1970-80 ve 90’lı yılların “tek kanallı” döneminde, devrin darbeci yönetimleri tarafından milletin önüne sürülmüş boyalı lejyonerlerden başka bir şey olmadığınız tasdiklendi... Bazılarınız ise güya o dönemlerde yok sayıldınız, ama şimdi mazlumları yok sayıyorsunuz!
Türkiye’de yaşadığınız halde Türkiye milletinin hassasiyetlerine sırtınızı döndünüz... Yaptığı her şeyi unutulan insanlar olarak kalacaksınız!
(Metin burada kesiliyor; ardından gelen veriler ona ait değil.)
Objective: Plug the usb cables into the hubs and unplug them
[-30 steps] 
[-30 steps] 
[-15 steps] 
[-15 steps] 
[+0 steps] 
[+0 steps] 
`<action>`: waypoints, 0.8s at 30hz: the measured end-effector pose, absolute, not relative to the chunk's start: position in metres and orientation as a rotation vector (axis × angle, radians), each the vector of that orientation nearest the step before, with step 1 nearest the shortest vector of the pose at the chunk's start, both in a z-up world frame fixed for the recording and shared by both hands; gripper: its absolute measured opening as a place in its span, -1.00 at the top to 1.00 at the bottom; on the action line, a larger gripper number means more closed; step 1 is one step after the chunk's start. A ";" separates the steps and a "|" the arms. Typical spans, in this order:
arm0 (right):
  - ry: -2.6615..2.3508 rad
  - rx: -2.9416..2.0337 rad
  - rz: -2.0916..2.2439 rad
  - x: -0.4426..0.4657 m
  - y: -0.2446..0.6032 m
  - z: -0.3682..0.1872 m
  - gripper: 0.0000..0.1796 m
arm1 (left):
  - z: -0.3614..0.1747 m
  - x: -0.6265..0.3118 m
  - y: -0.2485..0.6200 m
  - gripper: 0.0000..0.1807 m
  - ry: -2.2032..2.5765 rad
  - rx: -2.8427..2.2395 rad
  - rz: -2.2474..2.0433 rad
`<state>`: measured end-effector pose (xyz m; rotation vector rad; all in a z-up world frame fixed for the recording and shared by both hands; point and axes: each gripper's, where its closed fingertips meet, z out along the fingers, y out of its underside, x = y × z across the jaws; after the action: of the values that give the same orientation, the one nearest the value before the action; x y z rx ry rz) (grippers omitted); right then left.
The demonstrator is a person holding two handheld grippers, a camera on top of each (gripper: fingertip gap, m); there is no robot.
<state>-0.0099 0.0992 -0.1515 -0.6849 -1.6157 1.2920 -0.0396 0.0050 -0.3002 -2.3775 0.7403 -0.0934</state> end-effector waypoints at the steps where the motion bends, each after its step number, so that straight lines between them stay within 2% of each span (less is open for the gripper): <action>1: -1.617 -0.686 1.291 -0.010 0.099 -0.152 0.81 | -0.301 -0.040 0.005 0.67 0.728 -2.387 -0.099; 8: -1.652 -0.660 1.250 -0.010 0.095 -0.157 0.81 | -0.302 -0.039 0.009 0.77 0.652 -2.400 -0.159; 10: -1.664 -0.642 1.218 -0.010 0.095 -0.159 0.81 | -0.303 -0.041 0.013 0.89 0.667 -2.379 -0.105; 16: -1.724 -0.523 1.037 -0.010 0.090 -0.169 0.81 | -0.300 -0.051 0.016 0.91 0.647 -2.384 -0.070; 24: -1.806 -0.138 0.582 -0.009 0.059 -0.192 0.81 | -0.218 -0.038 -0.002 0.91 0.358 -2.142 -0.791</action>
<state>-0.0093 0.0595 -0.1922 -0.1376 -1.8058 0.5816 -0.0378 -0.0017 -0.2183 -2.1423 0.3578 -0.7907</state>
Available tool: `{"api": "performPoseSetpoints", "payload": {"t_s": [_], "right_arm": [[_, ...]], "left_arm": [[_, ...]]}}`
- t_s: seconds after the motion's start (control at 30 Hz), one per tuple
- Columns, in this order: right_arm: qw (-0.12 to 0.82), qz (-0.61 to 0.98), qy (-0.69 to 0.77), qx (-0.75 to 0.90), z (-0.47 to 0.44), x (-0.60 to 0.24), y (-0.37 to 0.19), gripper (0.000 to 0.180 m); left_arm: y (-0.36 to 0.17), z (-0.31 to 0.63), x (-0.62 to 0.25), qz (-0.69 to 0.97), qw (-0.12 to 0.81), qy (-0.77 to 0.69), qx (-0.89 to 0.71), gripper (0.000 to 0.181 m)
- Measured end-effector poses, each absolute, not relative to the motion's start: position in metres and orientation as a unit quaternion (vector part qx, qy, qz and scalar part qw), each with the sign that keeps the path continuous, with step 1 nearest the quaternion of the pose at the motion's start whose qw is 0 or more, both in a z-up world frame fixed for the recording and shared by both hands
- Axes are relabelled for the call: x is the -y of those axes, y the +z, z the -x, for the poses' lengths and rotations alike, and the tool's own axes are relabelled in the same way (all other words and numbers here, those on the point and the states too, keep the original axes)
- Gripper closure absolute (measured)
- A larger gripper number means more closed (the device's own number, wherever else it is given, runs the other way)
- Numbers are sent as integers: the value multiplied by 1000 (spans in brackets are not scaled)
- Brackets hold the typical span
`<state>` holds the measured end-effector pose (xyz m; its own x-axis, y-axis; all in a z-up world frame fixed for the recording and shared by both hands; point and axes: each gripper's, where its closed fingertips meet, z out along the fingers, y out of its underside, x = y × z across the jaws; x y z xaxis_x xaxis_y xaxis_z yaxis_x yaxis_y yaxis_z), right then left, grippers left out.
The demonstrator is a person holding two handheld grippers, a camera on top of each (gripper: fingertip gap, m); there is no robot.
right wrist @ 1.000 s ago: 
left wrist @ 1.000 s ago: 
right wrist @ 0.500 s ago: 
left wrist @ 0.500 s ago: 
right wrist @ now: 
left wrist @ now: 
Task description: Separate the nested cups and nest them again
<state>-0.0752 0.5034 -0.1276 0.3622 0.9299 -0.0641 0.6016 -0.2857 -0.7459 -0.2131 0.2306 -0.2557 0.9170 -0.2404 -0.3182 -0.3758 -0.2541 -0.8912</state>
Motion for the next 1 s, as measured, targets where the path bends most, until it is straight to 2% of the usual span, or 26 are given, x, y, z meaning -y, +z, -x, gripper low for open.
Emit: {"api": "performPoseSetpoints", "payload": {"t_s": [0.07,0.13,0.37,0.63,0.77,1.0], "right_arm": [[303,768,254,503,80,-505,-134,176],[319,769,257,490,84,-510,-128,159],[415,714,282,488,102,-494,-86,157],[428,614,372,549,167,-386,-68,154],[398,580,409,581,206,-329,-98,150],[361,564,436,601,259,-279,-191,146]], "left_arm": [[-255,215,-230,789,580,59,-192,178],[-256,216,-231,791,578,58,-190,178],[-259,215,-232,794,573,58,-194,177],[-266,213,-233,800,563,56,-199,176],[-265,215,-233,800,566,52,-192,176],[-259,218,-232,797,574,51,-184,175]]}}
Zulmün karşısında “sessiz” kalışınız ise vicdanlarda asla unutulmayacak!
SON SÖZ: “Benim oyumla çobanın oyu bir mi?” diyenler, oylarının eşit sayılmayacağı ülkelerin vatandaşlığına geçsin; onların yerine nitelikli insanlar Türkiye vatandaşı olsun! Hem burjuvazi kekremsilerden kurtuluruz hem de ülkemiz gerçekten çok daha kaliteli bir yer olur.